Avi Lewis won the NDP leadership race on the first ballot, cleanly beating the second place finisher, Edmonton MP Heather McPherson.
It was a decisive win that pushed against the party establishment who were largely championing McPherson. Other candidates represented the pull of the status quo of “respectable” politics. This vote was a clear rejection of that.
The leadership vote followed another upset as the continuity slate, championed by the union bureaucrats, for the officers of the federal party council came up short to a new slate closely tied to the Lewis campaign. This is another sign of how out of touch union leaders are from their members - both left and right members.
Lewis was able to build momentum by relating to the politics of the movements against the war on Iran and against the genocide in Palestine and by building platform planks on a green new deal style politics. He tapped into the anger bubbling up against the bosses calling for a public grocery option and to tax the rich to pay for social programs.
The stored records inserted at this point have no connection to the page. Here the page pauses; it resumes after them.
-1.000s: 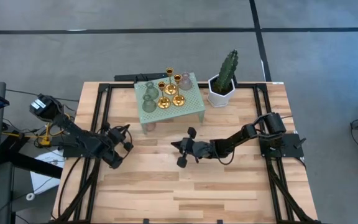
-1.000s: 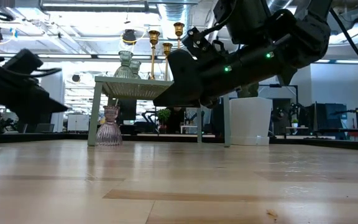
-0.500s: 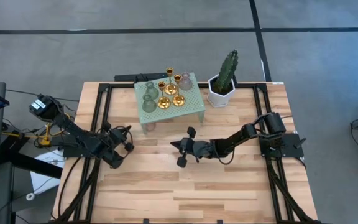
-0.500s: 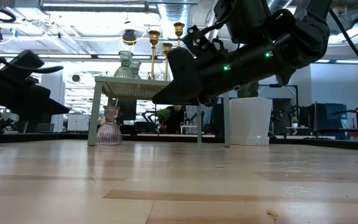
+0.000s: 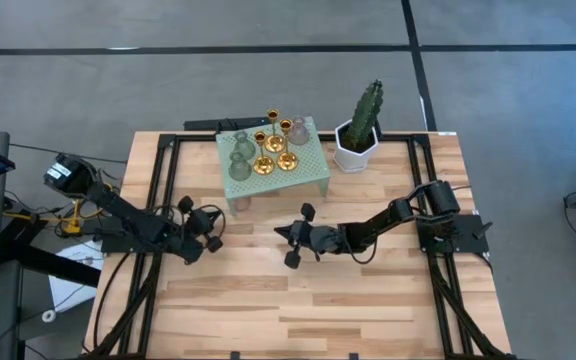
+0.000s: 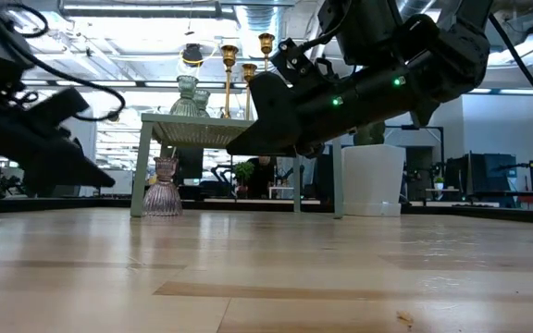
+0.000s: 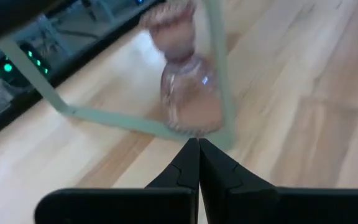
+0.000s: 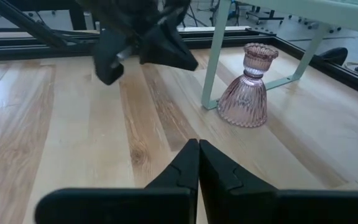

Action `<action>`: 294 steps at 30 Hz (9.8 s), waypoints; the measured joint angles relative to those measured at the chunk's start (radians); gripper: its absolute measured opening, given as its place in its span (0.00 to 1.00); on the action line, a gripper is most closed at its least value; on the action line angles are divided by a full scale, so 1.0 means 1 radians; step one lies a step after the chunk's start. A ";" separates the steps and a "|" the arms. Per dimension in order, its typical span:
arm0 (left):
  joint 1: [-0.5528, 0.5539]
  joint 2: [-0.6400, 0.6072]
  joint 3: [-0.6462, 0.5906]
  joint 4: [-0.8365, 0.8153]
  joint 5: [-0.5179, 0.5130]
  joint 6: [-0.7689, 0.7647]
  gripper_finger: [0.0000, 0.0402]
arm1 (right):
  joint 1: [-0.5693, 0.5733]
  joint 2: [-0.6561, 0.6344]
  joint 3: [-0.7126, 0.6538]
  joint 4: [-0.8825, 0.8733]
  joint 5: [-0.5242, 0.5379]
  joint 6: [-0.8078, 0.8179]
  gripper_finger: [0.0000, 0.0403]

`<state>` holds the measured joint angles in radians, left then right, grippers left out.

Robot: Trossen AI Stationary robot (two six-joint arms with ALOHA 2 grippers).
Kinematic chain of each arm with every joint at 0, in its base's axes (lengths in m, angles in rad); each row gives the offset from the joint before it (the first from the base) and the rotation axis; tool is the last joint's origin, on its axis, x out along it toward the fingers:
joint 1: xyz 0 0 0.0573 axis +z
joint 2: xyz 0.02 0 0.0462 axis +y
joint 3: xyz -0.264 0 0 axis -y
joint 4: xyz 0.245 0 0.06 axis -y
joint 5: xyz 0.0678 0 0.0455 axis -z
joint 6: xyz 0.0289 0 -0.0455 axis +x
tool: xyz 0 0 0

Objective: Pick & Place candle stick holders
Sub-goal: Put the pink glass candle holder on the shelf

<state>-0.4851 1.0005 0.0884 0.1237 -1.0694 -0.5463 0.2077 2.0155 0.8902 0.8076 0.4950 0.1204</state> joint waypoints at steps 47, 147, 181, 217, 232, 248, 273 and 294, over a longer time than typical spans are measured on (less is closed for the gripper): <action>1.066 -0.485 -0.082 0.150 1.230 0.592 0.00 | -0.007 0.000 0.000 -0.044 -0.001 0.003 0.00; 0.984 0.140 -0.082 0.839 1.410 0.541 0.00 | -0.198 0.297 0.316 0.058 -0.098 0.030 0.67; 0.984 0.140 -0.082 0.839 1.415 0.539 0.00 | -0.247 0.296 0.400 -0.002 -0.200 0.031 0.67; 0.982 0.139 -0.083 0.836 1.427 0.541 0.00 | -0.265 0.460 0.569 -0.029 -0.286 0.003 0.69; 0.982 0.139 -0.083 0.835 1.424 0.542 0.00 | -0.253 0.428 0.567 -0.111 -0.287 0.003 0.51; 0.982 0.139 -0.083 0.834 1.426 0.542 0.00 | -0.243 0.359 0.545 -0.210 -0.330 0.003 0.29; 0.982 0.139 -0.083 0.834 1.426 0.542 0.01 | -0.226 0.288 0.544 -0.435 -0.336 0.018 0.29; 1.003 0.139 -0.082 0.792 1.426 0.542 0.01 | -0.165 0.075 0.276 -0.439 -0.231 -0.063 0.28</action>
<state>0.5182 1.1397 0.0063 0.9156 0.3566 -0.0048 0.0429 2.0909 1.1661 0.3684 0.2636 0.0569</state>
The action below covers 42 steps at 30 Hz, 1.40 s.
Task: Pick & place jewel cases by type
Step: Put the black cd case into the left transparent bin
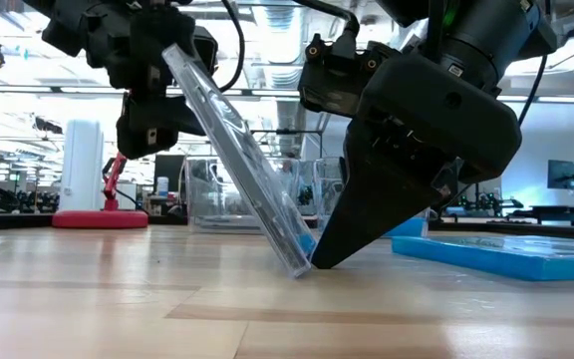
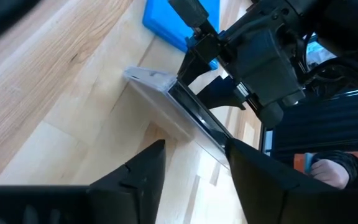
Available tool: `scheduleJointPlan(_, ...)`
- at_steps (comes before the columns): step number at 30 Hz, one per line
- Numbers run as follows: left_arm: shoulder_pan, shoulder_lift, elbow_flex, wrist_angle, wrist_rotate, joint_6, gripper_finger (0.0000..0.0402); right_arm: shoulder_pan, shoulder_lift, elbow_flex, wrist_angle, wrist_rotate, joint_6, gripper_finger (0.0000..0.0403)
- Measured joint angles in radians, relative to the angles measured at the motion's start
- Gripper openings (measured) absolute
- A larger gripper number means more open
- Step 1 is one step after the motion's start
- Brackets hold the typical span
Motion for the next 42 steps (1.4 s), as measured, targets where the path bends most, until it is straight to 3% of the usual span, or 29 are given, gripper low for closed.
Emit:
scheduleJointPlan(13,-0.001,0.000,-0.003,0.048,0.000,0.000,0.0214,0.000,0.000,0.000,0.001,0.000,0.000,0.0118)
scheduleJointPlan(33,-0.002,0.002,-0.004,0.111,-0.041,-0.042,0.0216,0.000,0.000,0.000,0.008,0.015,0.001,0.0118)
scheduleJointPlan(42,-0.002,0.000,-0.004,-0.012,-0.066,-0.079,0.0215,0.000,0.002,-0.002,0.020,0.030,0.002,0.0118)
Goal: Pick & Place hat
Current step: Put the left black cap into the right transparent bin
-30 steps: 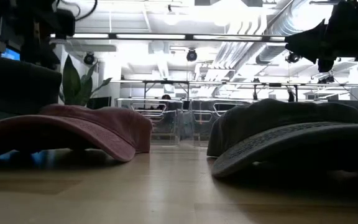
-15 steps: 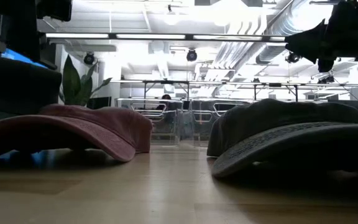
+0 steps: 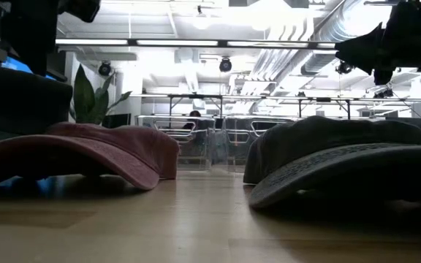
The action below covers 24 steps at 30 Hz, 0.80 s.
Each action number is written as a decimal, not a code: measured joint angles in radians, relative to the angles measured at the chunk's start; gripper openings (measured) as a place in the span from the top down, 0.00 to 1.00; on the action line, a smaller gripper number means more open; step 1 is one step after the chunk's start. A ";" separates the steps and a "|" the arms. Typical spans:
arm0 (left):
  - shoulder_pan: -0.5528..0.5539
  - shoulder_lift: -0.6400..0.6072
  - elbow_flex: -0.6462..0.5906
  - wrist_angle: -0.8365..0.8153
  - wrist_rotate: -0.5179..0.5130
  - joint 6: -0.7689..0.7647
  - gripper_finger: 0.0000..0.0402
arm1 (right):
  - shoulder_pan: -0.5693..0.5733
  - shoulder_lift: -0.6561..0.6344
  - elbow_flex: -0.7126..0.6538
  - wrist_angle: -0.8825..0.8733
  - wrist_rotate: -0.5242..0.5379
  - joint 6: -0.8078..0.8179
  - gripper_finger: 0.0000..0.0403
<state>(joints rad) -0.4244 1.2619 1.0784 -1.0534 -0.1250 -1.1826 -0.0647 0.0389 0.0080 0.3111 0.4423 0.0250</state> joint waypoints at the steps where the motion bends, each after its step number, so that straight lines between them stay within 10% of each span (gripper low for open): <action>1: -0.004 0.022 0.018 -0.023 -0.005 -0.017 0.29 | 0.000 0.000 0.000 0.000 0.000 0.000 0.65; 24: -0.071 0.228 0.319 -0.267 -0.020 -0.218 0.29 | 0.000 0.000 0.000 -0.001 0.000 0.000 0.65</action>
<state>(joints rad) -0.4956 1.4901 1.3972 -1.3201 -0.1455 -1.4011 -0.0649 0.0391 0.0082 0.3099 0.4423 0.0250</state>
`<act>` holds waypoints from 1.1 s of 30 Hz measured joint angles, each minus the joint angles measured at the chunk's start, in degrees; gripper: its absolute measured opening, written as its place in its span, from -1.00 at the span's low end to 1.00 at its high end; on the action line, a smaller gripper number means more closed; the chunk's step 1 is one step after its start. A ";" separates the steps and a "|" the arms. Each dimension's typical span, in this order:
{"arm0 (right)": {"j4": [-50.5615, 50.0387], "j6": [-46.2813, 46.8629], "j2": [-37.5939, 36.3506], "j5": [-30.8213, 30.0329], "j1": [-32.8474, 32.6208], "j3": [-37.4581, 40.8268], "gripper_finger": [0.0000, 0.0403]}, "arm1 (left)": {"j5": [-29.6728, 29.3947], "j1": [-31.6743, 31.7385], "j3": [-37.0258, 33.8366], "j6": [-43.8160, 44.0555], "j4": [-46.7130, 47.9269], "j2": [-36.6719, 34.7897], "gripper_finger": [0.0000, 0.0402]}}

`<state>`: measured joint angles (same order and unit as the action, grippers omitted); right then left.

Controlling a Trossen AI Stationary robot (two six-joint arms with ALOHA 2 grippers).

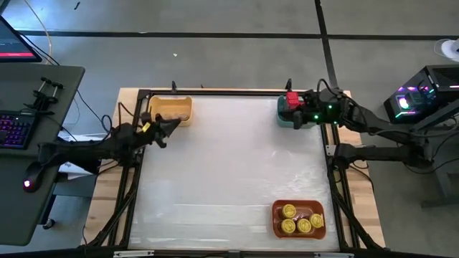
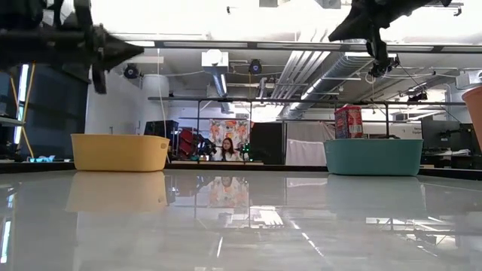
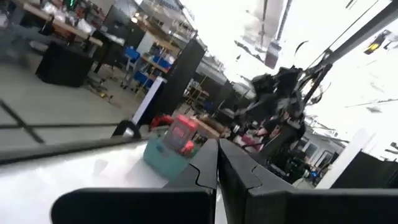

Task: Sort spices by type
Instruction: Return to Home Position

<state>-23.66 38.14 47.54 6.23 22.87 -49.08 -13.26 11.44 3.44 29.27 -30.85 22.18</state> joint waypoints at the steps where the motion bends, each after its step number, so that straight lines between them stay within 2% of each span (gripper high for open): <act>1: 0.00 -0.10 -0.13 0.09 0.00 -0.02 -1.00 | 0.00 0.00 -1.24 0.24 0.02 -0.63 -1.00; 6: -1.29 -3.60 -1.60 0.14 0.00 -0.02 -1.00 | 0.90 0.00 -2.73 3.12 5.41 -1.91 -1.00; 17: -5.29 -13.19 -7.29 0.23 0.79 2.95 -1.00 | 1.07 0.00 -2.73 3.12 19.32 -1.95 -1.00; 22: -5.19 -13.15 -10.65 4.95 0.87 6.84 -1.00 | 1.38 -1.44 -2.75 3.14 28.72 -13.46 -1.00; 26: -5.29 -12.72 -14.48 6.56 0.85 10.19 -1.00 | 2.56 -1.66 -2.71 3.10 25.29 -22.06 -1.00; 30: -5.49 -12.54 -20.36 7.31 0.02 13.71 -1.00 | 2.37 -1.62 -2.73 3.12 18.91 -22.01 -1.00; 33: -4.09 -12.18 -25.78 6.82 -0.60 17.81 -1.00 | 2.36 -1.62 -2.71 3.12 17.95 -22.01 -1.00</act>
<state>-27.75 25.97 21.76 13.04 22.27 -31.27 -10.90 9.82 0.73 32.38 -12.91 0.16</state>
The left should applaud the victory as a chance to push for a left pole of attraction that can begin to go after Mark Carney and the Liberals who are enacting hard right neo-liberal policies — attacking immigrants, gutting social services and massively increasing military spending.
The NDP and particularly the federal leadership paid a high price for propping up the Trudeau government as it attacked workers rights and trampled Indigenous sovereignty. That support made the NDP look irrelevant to the political scene in Canada.
The right in the party is not happy with the victory.
Even before the convention, NDP knives were out for Lewis. Provincial leaders who are in bed with oil and gas corporations have started sewing divisions in the party by attacking Lewis for being divisive. Back in February, Alberta NDP leader Naheed Nenshi told reporters that he had met with Lewis, McPherson and Ashton to warn them not to get in the way of his campaign against the Alberta Conservatives. In an interview with the CBC he said “We don’t have the luxury in Alberta to get caught up in ideological battles … within our own party.”
Immediately after Lewis’s win, Nenshi told CBC that the direction of the federal NDP is “not in the interests of Alberta.”
Similarly Carla Beck, leader of the Saskatchewan NDP refused to meet with Lewis during the leadership campaign, and said, “it’s impossible to support — and respect — working people without respecting the jobs they have, not the ones you think they should have.... The positions you have expressed publicly... are antithetical to the values of a party built with and for working people.”
Of course, it’s impossible to respect working people if you place the need for oil and gas profits above the lives of the 600 people who died in the 2021 BC heat dome that also created the wildfire that destroyed Lytton BC. This reverence for fossil fuel profits is also responsible for the wildfires that destroyed much of Fort McMurray and Jasper.
British Columbia NDP Premier David Eby, and Nova Scotia NDP leader Claudia Chender refused to even attend the national NDP convention.
The greatest danger for the federal NDP right now is the party’s old guard who have successfully turned the NDP into a neoliberal party that looks after the interests of the 1%.
Lewis sounds different. It remains to be seen if he will moderate his tone as so many have before him. If he does not, then it will be up to the membership of the NDP to save him from the NDP apparatus. We saw with the campaigns of Corbyn in the UK Labour Party and Sanders in the US Democratic party (which is not a social democratic party) that the right wing will organize to lose an election rather than see a left candidate win.
The prospects for the membership of the NDP being able to control their own party are not good. In BC, NDP Premier Eby has accelerated the slide to the right that has been necessitated by his government’s support for massive increases in fracked gas extraction and export.
Eby has stolen planks from the “freedom convoy” inspired by BC conservatives. He supports making it harder for accused to be released on bail and he has a plan to replace mental health care with incarceration. After the historic land claims win for the Quw’utsun (Cowichan) Nation he joined the racist right in denouncing the decision and says that the province will amend its own UNDRIP legislation so that it doesn’t apply to provincial laws.
After all this, he won 83% of delegates against calling for a leadership review. This shows how obedient the membership has become to a party that doesn’t answer to them.
In order for Avi Lewis to succeed he needs to empower the membership of the NDP to control the direction of the party. This will not be easy.
He will be faced with choosing building outside parliamentary channels or succumbing to the logic of parliamentary politics.
Speed is of the essence - they should launch socialist renewal forums in cities across the country to build up and prepare to defeat the right in the party and build opposition fights in the unions.